Lines with the word "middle" in them are the ones to copy from the records.

INPUT:
◇ ◇ ◇ ◇

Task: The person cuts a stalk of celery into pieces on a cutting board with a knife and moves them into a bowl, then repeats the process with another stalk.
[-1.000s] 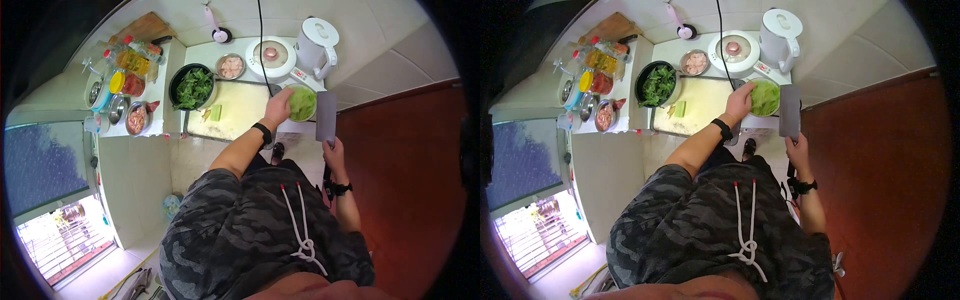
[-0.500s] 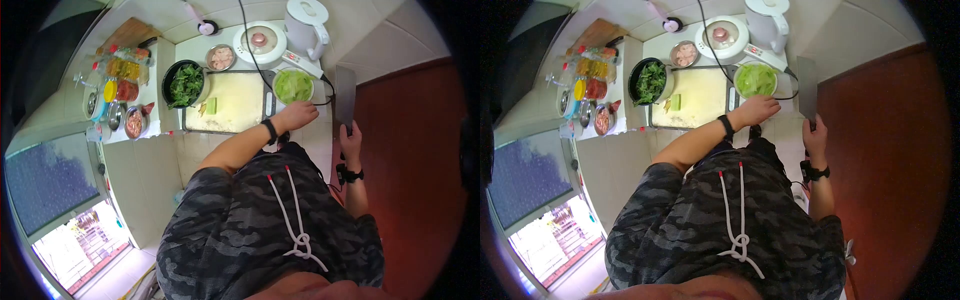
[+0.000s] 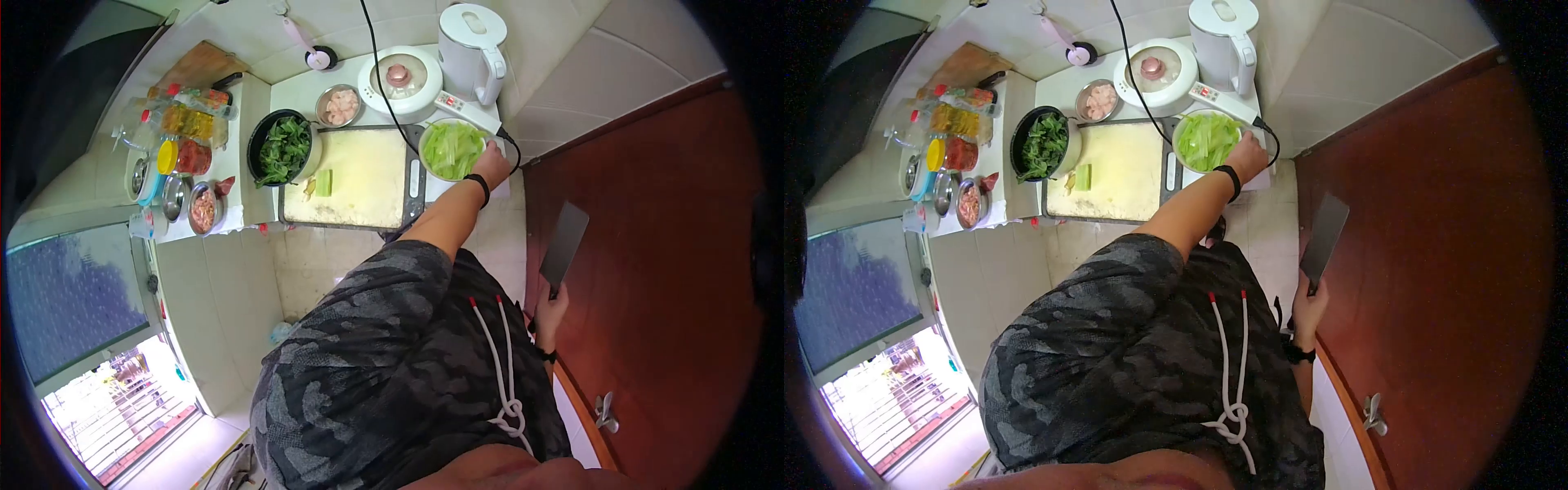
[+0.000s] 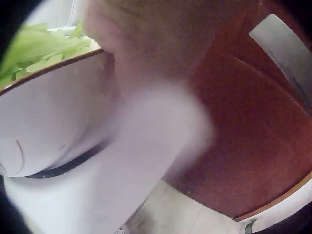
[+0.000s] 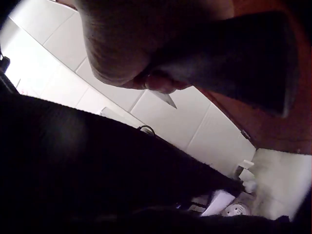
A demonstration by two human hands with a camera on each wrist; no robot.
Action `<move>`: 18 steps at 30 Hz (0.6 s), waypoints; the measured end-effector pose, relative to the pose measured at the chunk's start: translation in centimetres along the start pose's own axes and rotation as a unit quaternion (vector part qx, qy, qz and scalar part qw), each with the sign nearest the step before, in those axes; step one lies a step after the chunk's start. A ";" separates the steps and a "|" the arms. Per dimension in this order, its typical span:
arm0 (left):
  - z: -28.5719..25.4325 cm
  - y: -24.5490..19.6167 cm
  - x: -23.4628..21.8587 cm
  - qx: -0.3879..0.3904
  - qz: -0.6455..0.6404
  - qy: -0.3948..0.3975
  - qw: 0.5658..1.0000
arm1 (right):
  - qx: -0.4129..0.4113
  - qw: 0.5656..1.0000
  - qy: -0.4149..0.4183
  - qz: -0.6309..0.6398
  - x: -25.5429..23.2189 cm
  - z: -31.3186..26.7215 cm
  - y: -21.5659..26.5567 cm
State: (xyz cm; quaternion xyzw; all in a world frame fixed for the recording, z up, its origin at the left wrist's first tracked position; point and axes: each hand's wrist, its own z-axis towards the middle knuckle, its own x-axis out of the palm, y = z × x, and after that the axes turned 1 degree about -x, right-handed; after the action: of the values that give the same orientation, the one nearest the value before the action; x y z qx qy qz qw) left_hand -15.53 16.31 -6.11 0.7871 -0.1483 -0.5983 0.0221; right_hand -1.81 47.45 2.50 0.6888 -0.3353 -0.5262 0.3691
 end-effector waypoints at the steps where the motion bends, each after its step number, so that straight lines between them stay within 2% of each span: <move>1: -0.1 0.0 -0.4 0.009 0.018 -0.001 1.000 | 0.000 1.000 -0.007 -0.019 0.1 -0.2 -0.1; 3: -0.6 0.3 -1.0 0.014 0.035 -0.001 0.999 | -0.015 1.000 -0.013 -0.008 0.5 -0.2 -0.8; 5: -1.6 0.8 -2.1 0.029 -0.056 -0.133 0.989 | -0.032 0.999 -0.008 0.028 0.9 0.0 -2.9; 7: -3.5 1.7 -3.8 0.028 -0.125 -0.273 0.953 | -0.014 0.999 0.010 0.034 1.1 0.4 -3.5; 8: -4.6 3.1 -4.8 0.025 -0.122 -0.271 0.955 | 0.004 0.999 0.022 0.041 1.5 0.6 -3.7; 10: -7.5 5.9 -6.3 -0.038 -0.211 -0.323 0.922 | -0.014 0.999 0.034 0.040 2.2 1.3 -2.5; 11: -8.9 7.3 -6.1 -0.056 -0.218 -0.360 0.905 | -0.030 0.998 0.042 0.034 2.5 1.7 -1.6; 12: -9.9 8.3 -5.2 -0.062 -0.219 -0.358 0.906 | -0.031 0.998 0.048 0.033 3.0 2.2 -0.6; 14: -11.9 9.4 -2.5 -0.007 -0.139 -0.234 0.962 | -0.060 0.997 0.044 0.022 4.3 2.9 1.2; 15: -13.0 10.0 -1.7 -0.012 -0.165 -0.335 0.928 | -0.106 0.992 0.063 0.032 4.8 3.9 0.2; 16: -14.7 10.9 -2.1 -0.018 -0.165 -0.333 0.928 | -0.108 0.991 0.069 0.032 5.2 4.7 0.5; 18: -19.1 12.1 -2.5 -0.093 -0.294 -0.369 0.877 | -0.177 0.976 0.123 0.000 5.9 5.7 1.3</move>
State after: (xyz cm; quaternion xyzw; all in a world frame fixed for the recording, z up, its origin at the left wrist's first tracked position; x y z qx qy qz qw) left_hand -0.53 2.71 4.22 0.5110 0.1488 -0.8353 -0.1383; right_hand -6.18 40.88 -0.25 0.6720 -0.1887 -0.4883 0.5239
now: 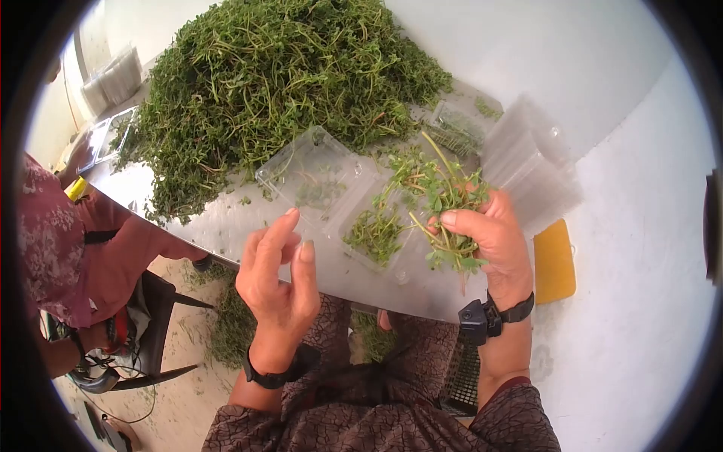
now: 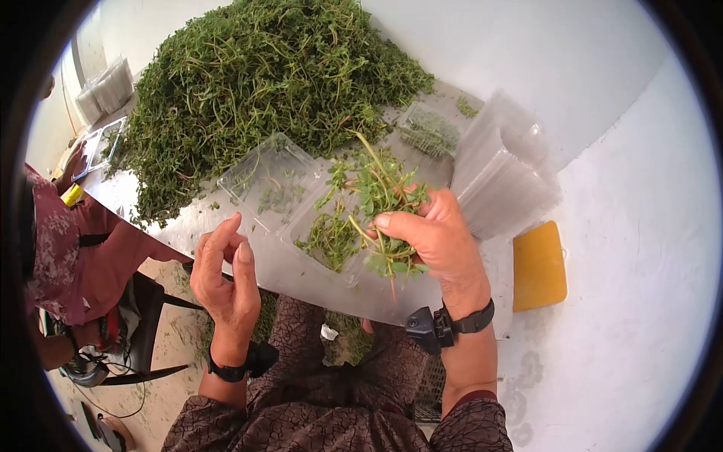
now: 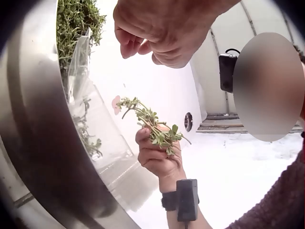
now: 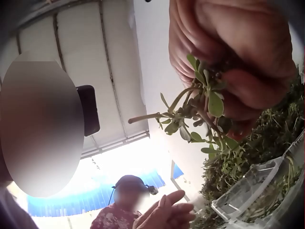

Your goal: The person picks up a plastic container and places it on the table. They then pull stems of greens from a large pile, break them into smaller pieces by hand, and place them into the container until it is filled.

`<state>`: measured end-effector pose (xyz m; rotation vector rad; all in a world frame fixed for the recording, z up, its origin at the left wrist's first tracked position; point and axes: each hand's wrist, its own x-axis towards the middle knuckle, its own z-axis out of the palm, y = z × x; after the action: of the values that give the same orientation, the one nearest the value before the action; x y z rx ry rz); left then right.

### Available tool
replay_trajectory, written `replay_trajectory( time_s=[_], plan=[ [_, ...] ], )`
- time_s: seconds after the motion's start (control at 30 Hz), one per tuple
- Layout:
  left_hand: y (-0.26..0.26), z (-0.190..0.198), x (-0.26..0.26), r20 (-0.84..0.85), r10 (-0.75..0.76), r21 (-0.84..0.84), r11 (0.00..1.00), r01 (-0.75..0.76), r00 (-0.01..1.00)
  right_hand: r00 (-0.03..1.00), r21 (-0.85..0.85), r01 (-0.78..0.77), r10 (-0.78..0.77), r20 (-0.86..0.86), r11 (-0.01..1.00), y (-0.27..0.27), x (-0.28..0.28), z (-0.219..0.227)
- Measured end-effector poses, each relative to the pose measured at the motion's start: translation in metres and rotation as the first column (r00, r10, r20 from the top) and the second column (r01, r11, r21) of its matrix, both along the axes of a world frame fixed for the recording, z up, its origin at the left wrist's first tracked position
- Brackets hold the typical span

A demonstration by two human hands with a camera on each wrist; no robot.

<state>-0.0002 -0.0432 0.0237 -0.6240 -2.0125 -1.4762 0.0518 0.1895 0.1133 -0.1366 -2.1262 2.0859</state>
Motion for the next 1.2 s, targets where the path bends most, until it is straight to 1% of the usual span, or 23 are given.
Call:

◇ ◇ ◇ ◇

RESPONSE TO THE EXERCISE:
State: (xyz cm; quaternion xyzw; all in a world frame fixed for the recording, z up, its origin at the left wrist's first tracked position; point and axes: each hand's wrist, its own z-axis towards the middle knuckle, its own x-axis out of the palm, y = z × x, and after that the axes turned 1 degree about -x, right-handed; after the action: of the values that give the same orientation, the one nearest the value before the action; x y z qx qy qz qw) left_hand -15.53 16.31 -6.11 0.7871 -0.1483 -0.5983 0.0221; right_hand -1.81 47.45 2.50 0.6888 -0.3353 -0.5262 0.3691
`<state>`: measured end-effector pose (xyz m; rotation vector rad; all in a world frame fixed for the recording, z up, its origin at the left wrist's first tracked position; point and axes: each hand's wrist, its own x-axis towards the middle knuckle, its own z-axis out of the palm, y = z × x; after the action: of the values that give the same orientation, the one nearest the value before the action; x y z rx ry rz); left then right.

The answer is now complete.